The doctors finally unplug Molly from the system, but it's too late, what with being dead and all. They do their best to revive her, but it does no good.
But...what? Suddenly the movie rewound ten minutes, and we never went back into the virtual world, as Molly starts stabbing people? I got nothin' folks. It's just as random as it sounds.
And as if the first movie's piling on of bullshit ending after bullshit ending wasn't enough, this movie goes even further. As Molly finds all her dead friends out of the simulation, the movie flashes again, going back even furhter.

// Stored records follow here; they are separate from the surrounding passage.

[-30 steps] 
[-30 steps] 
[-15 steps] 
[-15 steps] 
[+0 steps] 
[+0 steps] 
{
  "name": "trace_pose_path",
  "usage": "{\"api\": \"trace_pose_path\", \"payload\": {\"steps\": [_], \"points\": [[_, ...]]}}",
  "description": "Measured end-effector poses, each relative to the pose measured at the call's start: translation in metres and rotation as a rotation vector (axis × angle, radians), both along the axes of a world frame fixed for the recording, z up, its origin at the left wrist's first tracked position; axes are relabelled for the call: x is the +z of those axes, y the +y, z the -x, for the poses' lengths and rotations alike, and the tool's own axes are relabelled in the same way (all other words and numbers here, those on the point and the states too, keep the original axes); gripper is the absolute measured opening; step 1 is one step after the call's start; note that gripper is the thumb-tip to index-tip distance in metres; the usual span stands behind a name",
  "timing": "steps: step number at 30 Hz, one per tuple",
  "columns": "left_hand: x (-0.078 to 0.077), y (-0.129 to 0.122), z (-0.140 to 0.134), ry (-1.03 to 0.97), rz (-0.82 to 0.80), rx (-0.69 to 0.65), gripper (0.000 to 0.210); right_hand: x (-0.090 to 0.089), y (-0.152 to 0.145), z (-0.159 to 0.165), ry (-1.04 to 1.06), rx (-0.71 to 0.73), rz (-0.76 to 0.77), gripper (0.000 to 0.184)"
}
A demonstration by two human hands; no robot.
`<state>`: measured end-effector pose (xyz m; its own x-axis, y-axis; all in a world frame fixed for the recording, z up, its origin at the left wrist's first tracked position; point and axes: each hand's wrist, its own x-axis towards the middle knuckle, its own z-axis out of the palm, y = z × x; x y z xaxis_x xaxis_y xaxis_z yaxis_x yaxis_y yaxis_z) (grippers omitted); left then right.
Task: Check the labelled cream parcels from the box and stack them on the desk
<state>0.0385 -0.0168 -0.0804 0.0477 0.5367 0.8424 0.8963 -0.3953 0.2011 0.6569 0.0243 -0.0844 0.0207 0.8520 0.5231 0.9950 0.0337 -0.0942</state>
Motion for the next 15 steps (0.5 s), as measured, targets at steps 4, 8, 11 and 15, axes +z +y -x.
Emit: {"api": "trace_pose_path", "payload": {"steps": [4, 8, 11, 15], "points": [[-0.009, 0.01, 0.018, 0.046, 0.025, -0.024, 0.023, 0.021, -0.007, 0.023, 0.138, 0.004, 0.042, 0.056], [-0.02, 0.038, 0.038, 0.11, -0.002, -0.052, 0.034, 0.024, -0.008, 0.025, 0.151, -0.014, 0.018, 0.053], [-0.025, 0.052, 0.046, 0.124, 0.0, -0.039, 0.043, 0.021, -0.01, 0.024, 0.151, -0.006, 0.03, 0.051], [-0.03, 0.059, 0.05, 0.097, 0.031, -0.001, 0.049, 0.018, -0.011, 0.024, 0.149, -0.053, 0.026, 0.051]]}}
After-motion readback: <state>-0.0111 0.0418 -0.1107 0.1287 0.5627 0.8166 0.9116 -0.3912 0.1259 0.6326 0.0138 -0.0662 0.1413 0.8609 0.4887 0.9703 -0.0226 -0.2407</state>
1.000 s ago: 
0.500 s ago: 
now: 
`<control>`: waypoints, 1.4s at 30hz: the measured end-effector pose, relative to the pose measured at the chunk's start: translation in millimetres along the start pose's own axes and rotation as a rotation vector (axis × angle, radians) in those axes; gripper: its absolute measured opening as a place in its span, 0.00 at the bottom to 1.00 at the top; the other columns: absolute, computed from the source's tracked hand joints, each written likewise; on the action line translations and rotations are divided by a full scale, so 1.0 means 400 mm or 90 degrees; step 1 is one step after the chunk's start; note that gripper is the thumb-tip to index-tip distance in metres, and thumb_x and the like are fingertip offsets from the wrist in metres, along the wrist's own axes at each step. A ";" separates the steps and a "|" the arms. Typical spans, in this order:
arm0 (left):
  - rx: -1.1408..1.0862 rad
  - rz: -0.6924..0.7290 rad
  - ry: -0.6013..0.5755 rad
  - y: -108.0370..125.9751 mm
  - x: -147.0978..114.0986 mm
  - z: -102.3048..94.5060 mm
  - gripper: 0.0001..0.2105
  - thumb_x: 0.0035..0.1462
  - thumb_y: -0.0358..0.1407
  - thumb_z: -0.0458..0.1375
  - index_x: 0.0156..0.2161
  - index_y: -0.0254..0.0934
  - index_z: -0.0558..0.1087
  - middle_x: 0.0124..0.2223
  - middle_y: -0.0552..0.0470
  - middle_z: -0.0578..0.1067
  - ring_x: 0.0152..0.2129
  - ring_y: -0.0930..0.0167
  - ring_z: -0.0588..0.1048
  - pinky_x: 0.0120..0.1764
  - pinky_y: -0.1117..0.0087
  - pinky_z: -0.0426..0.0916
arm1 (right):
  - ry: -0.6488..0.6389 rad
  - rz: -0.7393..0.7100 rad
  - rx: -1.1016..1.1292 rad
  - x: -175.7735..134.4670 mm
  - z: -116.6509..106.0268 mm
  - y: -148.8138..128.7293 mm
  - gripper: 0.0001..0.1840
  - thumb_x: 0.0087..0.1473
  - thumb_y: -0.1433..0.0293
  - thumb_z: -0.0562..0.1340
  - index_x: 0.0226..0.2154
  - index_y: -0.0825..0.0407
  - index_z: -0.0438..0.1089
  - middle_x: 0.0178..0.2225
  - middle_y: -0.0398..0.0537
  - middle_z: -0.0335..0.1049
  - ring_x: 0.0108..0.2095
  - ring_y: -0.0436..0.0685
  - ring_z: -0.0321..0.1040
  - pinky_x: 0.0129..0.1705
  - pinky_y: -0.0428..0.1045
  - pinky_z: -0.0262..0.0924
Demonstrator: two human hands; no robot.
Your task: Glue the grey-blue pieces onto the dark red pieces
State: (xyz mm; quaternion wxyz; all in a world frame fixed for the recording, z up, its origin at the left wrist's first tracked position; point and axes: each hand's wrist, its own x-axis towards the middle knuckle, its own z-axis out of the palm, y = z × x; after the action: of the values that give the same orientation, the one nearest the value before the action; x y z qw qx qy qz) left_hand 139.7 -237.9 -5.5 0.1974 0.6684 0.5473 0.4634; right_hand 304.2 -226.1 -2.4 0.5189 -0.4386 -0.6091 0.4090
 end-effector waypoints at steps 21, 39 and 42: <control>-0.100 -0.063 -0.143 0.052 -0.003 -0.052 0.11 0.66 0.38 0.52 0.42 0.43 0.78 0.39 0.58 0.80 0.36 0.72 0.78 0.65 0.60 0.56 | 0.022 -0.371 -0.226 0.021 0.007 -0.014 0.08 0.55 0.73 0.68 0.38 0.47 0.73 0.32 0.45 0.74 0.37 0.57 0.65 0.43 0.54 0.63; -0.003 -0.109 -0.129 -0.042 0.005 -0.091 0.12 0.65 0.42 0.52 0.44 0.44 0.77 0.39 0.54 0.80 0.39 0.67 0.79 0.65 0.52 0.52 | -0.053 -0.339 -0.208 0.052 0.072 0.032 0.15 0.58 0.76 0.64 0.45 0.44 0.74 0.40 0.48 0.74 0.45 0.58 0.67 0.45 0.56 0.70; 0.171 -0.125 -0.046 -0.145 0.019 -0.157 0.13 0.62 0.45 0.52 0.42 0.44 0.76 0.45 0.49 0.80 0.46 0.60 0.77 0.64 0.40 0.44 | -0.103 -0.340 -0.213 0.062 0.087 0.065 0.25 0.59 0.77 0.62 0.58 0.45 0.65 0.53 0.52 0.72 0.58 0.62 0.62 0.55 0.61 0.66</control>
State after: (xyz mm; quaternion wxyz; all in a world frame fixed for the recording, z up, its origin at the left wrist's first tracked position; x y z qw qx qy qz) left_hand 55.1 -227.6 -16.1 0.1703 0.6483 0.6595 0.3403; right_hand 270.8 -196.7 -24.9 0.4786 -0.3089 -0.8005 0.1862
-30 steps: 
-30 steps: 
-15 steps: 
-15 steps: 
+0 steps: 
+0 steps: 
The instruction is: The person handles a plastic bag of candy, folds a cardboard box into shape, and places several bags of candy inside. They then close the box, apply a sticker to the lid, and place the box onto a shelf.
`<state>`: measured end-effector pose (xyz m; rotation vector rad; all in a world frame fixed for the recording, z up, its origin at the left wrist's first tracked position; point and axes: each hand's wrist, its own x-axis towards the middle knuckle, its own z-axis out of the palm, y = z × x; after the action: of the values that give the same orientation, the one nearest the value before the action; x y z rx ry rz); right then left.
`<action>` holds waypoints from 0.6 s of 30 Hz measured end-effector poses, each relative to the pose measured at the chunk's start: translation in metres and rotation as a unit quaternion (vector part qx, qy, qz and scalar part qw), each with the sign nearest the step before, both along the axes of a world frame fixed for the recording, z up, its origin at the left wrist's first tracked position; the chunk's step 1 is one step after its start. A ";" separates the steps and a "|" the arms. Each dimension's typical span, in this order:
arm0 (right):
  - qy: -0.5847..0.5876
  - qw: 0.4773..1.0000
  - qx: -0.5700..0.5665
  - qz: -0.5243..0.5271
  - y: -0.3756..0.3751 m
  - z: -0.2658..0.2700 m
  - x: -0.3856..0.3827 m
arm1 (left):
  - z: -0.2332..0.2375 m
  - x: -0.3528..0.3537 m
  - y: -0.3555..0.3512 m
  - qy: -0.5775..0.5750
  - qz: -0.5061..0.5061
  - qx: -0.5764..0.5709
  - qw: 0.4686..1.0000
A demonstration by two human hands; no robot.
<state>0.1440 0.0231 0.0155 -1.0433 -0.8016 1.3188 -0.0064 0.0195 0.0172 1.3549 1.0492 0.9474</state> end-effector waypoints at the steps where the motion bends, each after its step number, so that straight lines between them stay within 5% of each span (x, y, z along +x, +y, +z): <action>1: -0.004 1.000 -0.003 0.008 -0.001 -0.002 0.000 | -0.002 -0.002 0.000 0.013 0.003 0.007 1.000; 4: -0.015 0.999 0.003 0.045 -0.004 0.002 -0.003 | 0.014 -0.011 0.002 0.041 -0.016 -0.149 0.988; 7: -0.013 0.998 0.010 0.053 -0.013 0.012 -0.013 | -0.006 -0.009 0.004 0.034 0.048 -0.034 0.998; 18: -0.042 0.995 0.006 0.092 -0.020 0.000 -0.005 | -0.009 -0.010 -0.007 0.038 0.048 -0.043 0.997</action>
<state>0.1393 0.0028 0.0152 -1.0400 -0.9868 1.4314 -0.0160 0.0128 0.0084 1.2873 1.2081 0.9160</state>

To the very beginning. What. WHAT??
Doubleyou. Tee. Eff.
We see all the cannon fodder in the original psych ward, in various states of insanity, or just plain gutted and dying. Remember the doctor being distracted by the noise outside, so Mollyjack could executional him with the letter opener? That original fakeout? NOT a fakeout.
THAT was reality. The only other scene of ANY reality in this whole movie. It was ALL fake. It wasn't just virtual reality, which is bad enough, but can work. But it was a DREAM of virtual reality. This is so...so...GRAH. Did Jack put Molly through all this so she would kill herself, and leave the body in his control? Why am I trying to make sense? What the hell??
Oh, and Wiseass is there to. As the janitor. What a twist!
The movie ends with Molly telling us none of it was real, and stabbing the doctor in the neck. Again. This may be the biggest fuck you a movie has ever given me, saying the entire thing was fake. What a pile of bullshit!
AUTOPSY REPORT
Video: Servicable. This is even more cheaply direct to DVD than the first movie, and very rushed out, without much care put behind it. It's ok, but not much more. The colours are decent though, and everything's clear, but the transfer has its rough patches, mostly visible when paused.
Audio: A poor stereo mix, that is overly quiet. I had to turn my sound up uncomfortably high to hear some of the dialogue.
Best Line: "What do you think I'm doing down here, spanking my monkey wrench?" Roberto while trying to fix the truck.
First Kill: Uhh. Five minutes in, Molly's doctor, shivved through the chin. I'm not sure others count?
Best Kill: Well, whether they really happened or not, we still saw them, but I'll go with Grant's. It was nicely paced, with Jack stalking him through the sex club's dungeon, and cutting off his hands, in one of the gorier effects of the movie.
Blood Type - C: Mostly bloodless, but it had some good moments scattered throughout. Sadly, most of the good effects weren't the fault of Jack, like Molly's hand being stabbed.
Sex Appeal: We've got a movie that has a sexual deviant, a gothy sex club, and that means breasts a plenty, and tons of fetishy scenes in that dungeon.
Movie Rating: Agh. Bad writing, bad acting, characters so thin you can shave with their descriptions. It's shot well enough, although nothing stands out. Erin Karpluk is given a few good moments that manage to be well acted, but even she is wince worthy, especially when she screams. I regret ever seeing this movie, and wish I could go back in time and stop myself from doing so. Two out of five swords on the wall.
Entertainment Rating: I wanted to like this movie, and there is some fun to be had. Much like the movie before it, most of it is at least watchable, with some good jumps, fun scenes, and a few over the top moments. Nothing like Bruce Payne or Jurgen Prochnow in the first film though. That pretty much sums this movie up in all respects; a pale reflection of the original. There's common threads, similar themes, and enough deja vu to choke a whale, but it's just rehashing. And what isn't rehashed is dumb. Virtual reality is a crutch on the best of days, and to have even that be just a dream? So much of this ends up as a waste. That ending ruins an ok, entertaining movie. Three out of five people sent to England.